DE MOLAY

D

Two mothers were talking about life’s trials and joys
finally the conversation drifted around to their teenage boys.
One said, “since my Jack is in high school, he’s as different as can be
The attitude he has at times will be the death of me.

From twelve years on, that boy has been growing like a weed –
And advice from his mother is one thing he’s sure he doesn’t need.
When I try to correct him – the way he looks at me,
Would indicate he thinks his mother is as stupid as can be.

He’ll say, “Mother, that idea is ancient. They don’t do it that way any more.
Instead of me, it’s you, who had better check up on the score. “
When I ask his father to talk to him he’ll say, “Oh, let the boy alone,
He’s going thru that mixed up stage – he has problems of his own. “

Well, I could handle my girls alright because I was once a girl myself
But what to do with a teenage boy has me high up on a shelf.
The other mother smiled and said, “I know just what you mean
I’ve had the same problems since my Bob reached his teens. “

How often I’ve tried Io figure out just what I should do
I found out that saying “Little, little trouble, big, big, trouble, is very, very true.
Or as Grandma used to say
When they are little they tramp on your toes – when they are big they tramp on your heart
It hurts to have your precious son feel his mother is anything BUT smart.

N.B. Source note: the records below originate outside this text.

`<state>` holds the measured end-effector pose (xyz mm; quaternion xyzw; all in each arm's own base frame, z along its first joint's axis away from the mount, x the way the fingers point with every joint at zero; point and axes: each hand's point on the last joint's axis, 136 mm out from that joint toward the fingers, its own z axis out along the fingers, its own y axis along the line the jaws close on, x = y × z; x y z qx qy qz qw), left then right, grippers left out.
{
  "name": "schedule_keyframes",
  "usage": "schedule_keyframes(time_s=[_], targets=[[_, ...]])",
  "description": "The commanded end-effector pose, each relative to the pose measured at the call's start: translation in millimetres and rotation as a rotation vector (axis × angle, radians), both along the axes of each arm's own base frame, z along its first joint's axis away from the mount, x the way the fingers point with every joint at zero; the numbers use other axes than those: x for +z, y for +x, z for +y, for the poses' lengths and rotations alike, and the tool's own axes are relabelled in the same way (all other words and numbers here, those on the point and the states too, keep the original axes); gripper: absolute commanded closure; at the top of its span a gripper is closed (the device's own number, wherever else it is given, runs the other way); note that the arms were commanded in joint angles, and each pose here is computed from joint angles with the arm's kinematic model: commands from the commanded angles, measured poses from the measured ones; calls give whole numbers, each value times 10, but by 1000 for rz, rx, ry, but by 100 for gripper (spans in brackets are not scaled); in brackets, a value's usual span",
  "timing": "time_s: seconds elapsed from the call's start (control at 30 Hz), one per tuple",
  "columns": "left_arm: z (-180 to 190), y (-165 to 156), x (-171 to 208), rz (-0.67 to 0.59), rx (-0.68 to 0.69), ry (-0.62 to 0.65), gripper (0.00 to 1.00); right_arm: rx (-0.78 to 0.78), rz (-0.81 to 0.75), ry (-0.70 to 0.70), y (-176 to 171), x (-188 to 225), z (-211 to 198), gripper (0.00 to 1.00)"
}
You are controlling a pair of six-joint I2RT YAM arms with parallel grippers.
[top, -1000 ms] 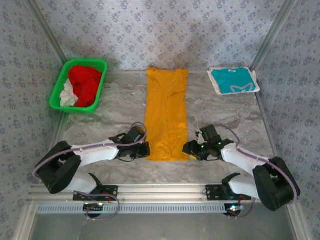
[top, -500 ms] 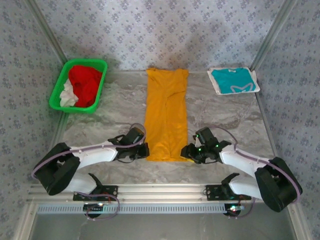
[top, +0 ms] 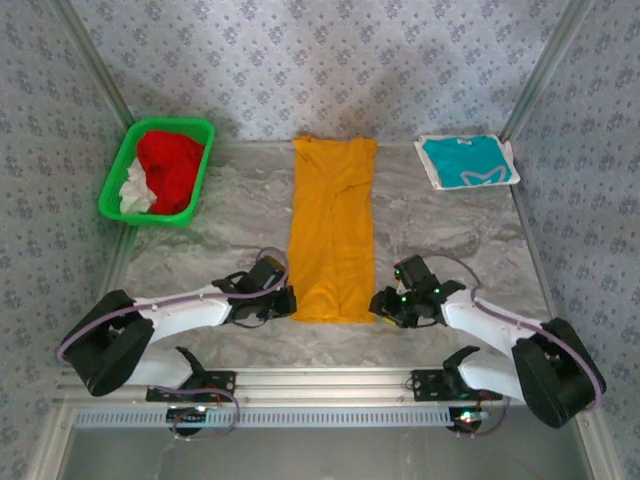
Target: Fold and stack the t-shirts
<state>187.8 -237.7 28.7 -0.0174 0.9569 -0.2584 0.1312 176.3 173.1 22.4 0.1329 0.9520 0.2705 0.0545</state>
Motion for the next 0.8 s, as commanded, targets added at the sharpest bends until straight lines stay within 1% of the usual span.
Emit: schedule_keyframes(time_s=[0.0,0.27,0.33,0.4,0.5,0.57,0.67,0.73,0.77], targets=[[34,-7,-27,2,8,7,100,56,-8,58,36,55,224,56],[11,-2,-19,3,7,0,100,99,-23,93,38,136,437,59],[12,-5,-21,4,6,0,100,95,-22,103,35,150,465,62],[11,-3,-17,3,7,-1,100,94,-27,115,40,177,495,63],[15,-5,-7,0,9,-4,100,97,-38,104,54,195,508,71],[24,0,3,-6,10,-3,100,83,-37,85,61,175,468,83],[48,-3,27,-12,17,-2,100,67,-53,63,79,186,411,89],[98,1,33,-23,36,6,100,58,-52,30,77,157,343,98],[106,0,42,-29,38,3,100,54,-51,25,76,141,324,100]])
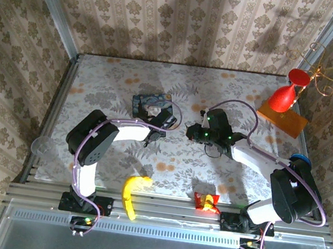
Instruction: Unlock the padlock with the key
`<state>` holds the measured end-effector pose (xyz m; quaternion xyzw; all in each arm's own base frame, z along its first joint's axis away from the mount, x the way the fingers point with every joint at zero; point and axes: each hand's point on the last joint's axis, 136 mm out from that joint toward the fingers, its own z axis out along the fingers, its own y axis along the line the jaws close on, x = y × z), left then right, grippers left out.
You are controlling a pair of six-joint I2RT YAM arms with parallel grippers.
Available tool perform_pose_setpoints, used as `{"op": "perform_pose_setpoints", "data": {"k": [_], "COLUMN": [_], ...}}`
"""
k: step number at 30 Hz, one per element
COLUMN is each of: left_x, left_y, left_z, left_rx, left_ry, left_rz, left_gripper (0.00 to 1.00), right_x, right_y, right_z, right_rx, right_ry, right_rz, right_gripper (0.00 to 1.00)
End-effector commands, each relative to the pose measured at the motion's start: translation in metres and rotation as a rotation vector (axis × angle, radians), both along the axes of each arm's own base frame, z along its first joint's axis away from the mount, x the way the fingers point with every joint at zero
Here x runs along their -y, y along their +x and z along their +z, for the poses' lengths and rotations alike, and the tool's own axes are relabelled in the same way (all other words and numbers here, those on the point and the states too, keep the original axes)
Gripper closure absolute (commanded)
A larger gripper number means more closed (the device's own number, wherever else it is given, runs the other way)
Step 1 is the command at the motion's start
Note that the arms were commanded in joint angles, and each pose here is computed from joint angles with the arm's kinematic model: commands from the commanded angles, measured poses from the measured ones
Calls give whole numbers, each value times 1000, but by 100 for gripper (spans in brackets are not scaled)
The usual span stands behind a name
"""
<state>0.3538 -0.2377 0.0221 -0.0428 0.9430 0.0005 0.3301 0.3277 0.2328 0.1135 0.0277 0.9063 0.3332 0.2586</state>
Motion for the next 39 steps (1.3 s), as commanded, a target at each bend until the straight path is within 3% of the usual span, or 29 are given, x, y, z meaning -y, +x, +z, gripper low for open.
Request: {"op": "perform_pose_setpoints", "data": {"k": [1,12,20,25,39], "left_x": [0,10,38,54,85], "left_y": [5,6,-5,-12,-24], "left_z": [-3,4,9,12,21], "left_rx": [-3,-14,-113,-207,-275], "left_ry": [5,-82,-239,-265,-452], "left_rz": [-8,-11,-30,-32,-9], "left_gripper": [53,71,72,75,81], "right_x": [2,6,0,-7,-12], "right_y": [0,-3,-17,-27,-37], "right_z": [4,-9,-43,-59,-71], "right_rx": [14,5,-2,-13,-18], "right_ry": [20,10,79,124,153], "right_rz": [-12,-25,13,64,104], "right_gripper": [100,100,100,100,100]}}
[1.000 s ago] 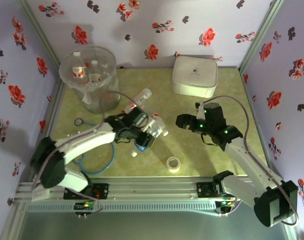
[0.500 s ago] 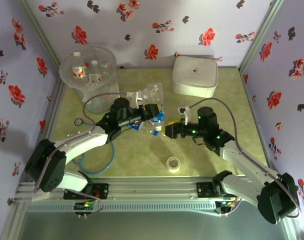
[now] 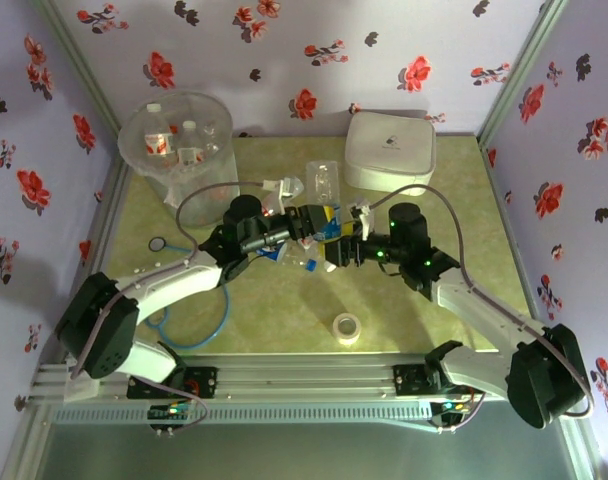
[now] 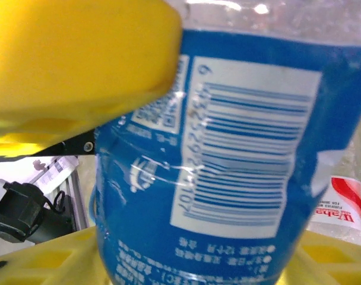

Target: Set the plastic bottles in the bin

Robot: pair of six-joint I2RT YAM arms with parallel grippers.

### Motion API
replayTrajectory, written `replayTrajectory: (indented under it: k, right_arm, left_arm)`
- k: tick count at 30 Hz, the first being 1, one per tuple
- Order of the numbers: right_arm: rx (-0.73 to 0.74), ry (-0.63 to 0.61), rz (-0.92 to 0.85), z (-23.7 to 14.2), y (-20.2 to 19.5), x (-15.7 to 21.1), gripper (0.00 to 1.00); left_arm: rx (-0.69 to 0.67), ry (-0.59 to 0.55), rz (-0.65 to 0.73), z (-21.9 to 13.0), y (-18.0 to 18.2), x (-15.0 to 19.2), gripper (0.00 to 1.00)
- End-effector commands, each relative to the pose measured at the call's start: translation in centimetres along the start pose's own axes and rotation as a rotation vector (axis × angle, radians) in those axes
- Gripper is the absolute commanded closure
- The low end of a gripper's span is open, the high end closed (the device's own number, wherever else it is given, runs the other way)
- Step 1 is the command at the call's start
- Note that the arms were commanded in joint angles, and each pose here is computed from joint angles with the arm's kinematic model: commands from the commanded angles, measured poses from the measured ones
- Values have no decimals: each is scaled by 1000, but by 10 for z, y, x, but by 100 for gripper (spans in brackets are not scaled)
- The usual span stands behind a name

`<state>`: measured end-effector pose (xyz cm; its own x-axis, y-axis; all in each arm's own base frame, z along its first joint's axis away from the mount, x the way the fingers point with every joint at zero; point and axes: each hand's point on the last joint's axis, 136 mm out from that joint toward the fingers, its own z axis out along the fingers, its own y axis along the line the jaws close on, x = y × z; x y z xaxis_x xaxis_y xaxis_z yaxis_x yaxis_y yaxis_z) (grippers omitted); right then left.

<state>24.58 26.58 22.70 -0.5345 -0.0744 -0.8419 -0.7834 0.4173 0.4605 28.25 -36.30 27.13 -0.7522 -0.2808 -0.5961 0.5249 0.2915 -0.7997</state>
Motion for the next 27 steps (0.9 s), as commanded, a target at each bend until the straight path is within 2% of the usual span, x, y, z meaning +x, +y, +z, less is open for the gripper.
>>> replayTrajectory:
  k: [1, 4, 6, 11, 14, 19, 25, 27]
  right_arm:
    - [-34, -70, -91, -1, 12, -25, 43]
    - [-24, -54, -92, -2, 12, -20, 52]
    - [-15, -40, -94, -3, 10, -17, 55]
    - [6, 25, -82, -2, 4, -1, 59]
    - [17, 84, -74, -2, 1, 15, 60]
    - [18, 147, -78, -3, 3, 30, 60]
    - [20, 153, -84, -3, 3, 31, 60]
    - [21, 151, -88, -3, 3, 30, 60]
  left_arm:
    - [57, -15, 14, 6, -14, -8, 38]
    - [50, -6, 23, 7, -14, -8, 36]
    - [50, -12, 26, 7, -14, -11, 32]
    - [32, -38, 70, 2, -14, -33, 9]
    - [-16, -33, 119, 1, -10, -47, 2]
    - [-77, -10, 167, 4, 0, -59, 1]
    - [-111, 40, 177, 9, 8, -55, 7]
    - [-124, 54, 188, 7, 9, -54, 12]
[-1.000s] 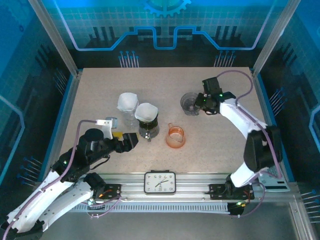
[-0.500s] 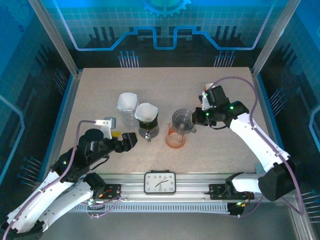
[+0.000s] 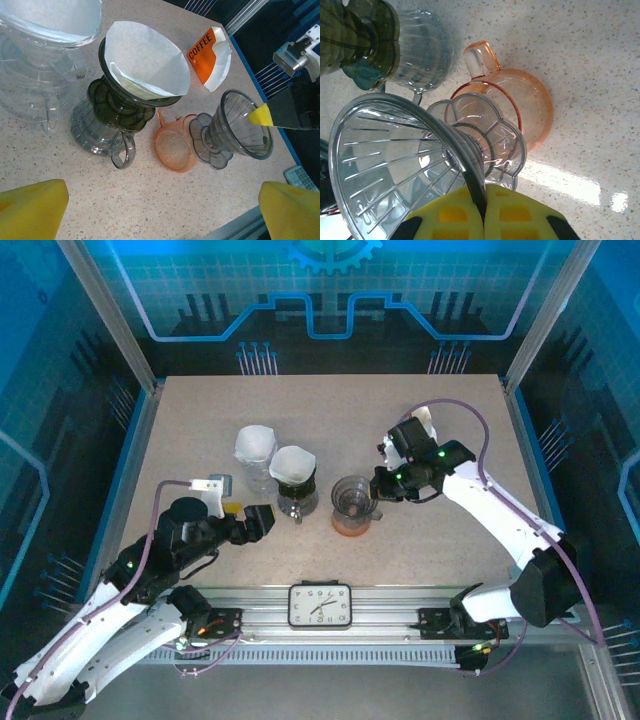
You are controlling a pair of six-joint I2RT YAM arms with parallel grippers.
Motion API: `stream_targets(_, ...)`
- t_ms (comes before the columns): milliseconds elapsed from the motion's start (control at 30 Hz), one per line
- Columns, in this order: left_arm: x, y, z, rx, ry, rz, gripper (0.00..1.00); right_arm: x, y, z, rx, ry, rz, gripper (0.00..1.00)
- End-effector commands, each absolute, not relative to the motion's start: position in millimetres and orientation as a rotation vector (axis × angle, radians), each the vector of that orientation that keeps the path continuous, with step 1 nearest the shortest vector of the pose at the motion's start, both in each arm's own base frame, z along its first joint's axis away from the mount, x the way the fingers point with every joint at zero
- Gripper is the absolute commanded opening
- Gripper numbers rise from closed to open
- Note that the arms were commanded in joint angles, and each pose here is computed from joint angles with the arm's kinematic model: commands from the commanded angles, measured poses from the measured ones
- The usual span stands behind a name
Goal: Place the coffee filter in the dripper
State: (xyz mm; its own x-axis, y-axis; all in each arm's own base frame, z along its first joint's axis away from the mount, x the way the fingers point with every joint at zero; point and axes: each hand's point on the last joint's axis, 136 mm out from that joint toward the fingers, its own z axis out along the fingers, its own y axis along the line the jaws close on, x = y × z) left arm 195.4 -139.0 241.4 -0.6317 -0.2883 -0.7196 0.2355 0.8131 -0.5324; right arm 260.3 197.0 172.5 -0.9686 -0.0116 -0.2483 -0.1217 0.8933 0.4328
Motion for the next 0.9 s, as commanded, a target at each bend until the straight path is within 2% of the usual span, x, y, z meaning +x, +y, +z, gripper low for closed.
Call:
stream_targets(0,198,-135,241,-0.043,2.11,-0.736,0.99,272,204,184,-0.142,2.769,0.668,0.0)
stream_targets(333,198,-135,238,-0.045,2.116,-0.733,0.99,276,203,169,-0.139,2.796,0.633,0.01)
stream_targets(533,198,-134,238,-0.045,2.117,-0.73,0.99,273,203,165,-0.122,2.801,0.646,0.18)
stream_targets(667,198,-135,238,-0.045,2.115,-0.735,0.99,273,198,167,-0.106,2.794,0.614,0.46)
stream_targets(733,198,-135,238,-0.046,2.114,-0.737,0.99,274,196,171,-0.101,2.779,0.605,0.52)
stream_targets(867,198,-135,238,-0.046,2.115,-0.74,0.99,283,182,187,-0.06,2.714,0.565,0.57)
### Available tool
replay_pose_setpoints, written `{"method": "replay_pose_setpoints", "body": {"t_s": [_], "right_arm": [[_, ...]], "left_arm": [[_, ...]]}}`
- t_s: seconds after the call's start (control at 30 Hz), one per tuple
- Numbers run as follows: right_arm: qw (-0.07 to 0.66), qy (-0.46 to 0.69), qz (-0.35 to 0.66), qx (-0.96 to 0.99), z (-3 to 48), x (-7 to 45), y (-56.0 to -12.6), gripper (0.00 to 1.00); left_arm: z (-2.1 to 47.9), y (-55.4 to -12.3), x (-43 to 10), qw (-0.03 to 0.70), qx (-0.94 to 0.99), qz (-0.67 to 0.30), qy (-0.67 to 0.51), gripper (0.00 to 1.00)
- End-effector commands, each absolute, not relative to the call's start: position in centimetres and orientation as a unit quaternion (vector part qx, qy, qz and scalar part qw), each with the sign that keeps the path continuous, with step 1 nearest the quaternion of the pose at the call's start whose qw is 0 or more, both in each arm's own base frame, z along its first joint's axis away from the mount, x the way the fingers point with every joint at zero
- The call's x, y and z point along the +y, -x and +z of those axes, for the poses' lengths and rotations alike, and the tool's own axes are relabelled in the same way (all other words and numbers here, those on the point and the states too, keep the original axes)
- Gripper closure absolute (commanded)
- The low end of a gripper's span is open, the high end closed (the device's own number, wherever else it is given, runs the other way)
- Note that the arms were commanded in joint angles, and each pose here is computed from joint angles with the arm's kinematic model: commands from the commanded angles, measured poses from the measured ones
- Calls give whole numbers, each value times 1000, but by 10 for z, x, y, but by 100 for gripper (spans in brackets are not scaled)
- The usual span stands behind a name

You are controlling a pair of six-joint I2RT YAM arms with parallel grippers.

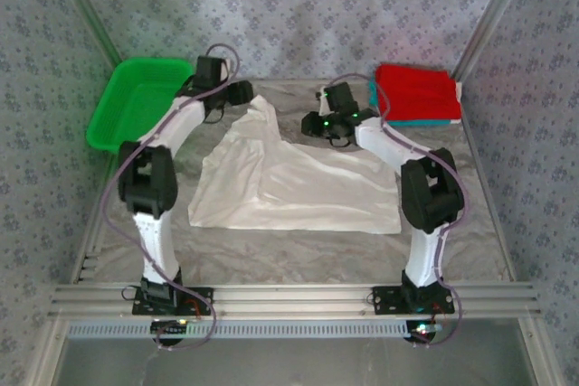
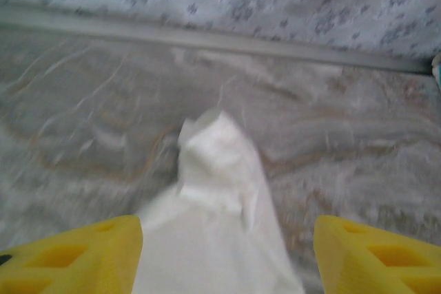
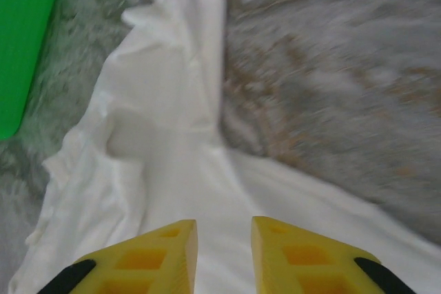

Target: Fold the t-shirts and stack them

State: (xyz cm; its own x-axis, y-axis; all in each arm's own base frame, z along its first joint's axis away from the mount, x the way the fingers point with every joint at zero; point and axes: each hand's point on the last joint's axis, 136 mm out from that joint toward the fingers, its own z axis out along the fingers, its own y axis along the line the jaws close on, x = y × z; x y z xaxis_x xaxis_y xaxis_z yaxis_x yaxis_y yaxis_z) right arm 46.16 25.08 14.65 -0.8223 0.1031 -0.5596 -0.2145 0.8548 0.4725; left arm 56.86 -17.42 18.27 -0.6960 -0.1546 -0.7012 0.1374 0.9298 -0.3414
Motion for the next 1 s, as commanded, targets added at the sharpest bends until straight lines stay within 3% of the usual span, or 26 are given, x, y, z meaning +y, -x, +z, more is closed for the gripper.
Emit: {"method": "replay_pose_setpoints", "body": {"t_s": [0.0, 0.33, 0.5, 0.57, 0.67, 0.77, 0.97], "right_arm": [[310, 15, 267, 913, 148, 238, -460, 70], [294, -27, 274, 915, 124, 196, -457, 69], [289, -38, 277, 915, 115, 185, -459, 69], [287, -40, 279, 916, 112, 185, -460, 69], [285, -40, 281, 916, 109, 185, -461, 69], [281, -35, 288, 915, 109, 190, -465, 69], [280, -35, 289, 915, 112, 194, -470, 69]], "left_arm": [[154, -582, -183, 340, 928, -154, -14, 33], [92, -605, -207, 279, 952, -127, -13, 36], [79, -608, -208, 278, 953, -123, -8, 57], [80, -611, -209, 284, 951, -124, -12, 74], [89, -614, -214, 294, 946, -135, -22, 90], [110, -615, -223, 308, 938, -157, -33, 100], [181, -616, -242, 372, 908, -179, -73, 100]]}}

How I looked forward to the day when Bob would reach his teens
And I’d no longer have to scrub the mud mud out of his jeans –
And I’d remember on wash days — how I would fuss and wail
When I’d find his pockets tilled with nails, jelly beans and snails.

But he was such a happy little fellow – sorta kept me on the run,
Got into mischief now and then, but he was lots of fun.
He’d throw his arms around me sometimes and say “Gosh, I love you lots”
Oh it’s such a thrill to have your son think his mom is tops.

Now he thinks affection is kid’s stuff and he’s a kid no more –
Sometimes I get the feeling that he thinks I am quite a bore.
I often say to his father “You’d better tell your son to put on the brakes
But when it comes to this man to man talk, our Dad just don’t have what it takes.
So you see my dear with your problems, you are really not alone –
I suppose the same problems exist in every teen-age’s home.

Just then Mrs. Jones joined these mothers and she had two grown sons,
And everyone who knows her boys agreed – a splendid job she’s done.
They said, Oh, Mrs. Jones, you are just the person we want to see
Perhaps you can help us solve a problem that has us in a quandary.

We’ve been talking over the problems we have with our teen-age sons.
You’ve raised two splendid men – perhaps you can tell us how it’s done.
Mrs. Jones listened and smiled, then said, “I know what you’re going thr>
And I believe I can tell you the wisest thing to do. “

When my boys reached 14 years they joined the DeMolay.
I owe that organization a debt of gratitude for the fine men I have today.
The pledges they take at De Molay and try to live up to,
Will do more for your teen-age boys than parents could ever do.

They pledge to be humble and sincere, they promise to be good,
To serve God, country, their fellow-men and to protect womanhood.
They promise to avoid slander, walk upright before God and man
These pledges are the symbol of all parents master plan.

This is the same advice we try to give but there isn’t any question,
When it comes from the parents it doesn’t make the same impression.
So mothers if you want your boys to grow up the right way
Take a tip from Mrs. Jones – have them join the De Molay.

I’m sure every mother here will agree with me
That De Molay has helped your son a better boy to be.
Adding much to home life in the way of happiness and joy
By a better understanding of parents and their teen-age boy.

De Molay will help our boys grow into better men,
As they repeat those splendid vows over and over again
And boys, your parents will be happier and you’ll have a happier life
If you live up to the promises made each meeting night.

In closing this little story – I would like to say
May God bless our boys and God bless the De Molay.

AUTHOR’S NOTE
This same advice could apply to the Scouts, or any other good youth organization,
for on the guidance of our youth today, depends the future of our Nation.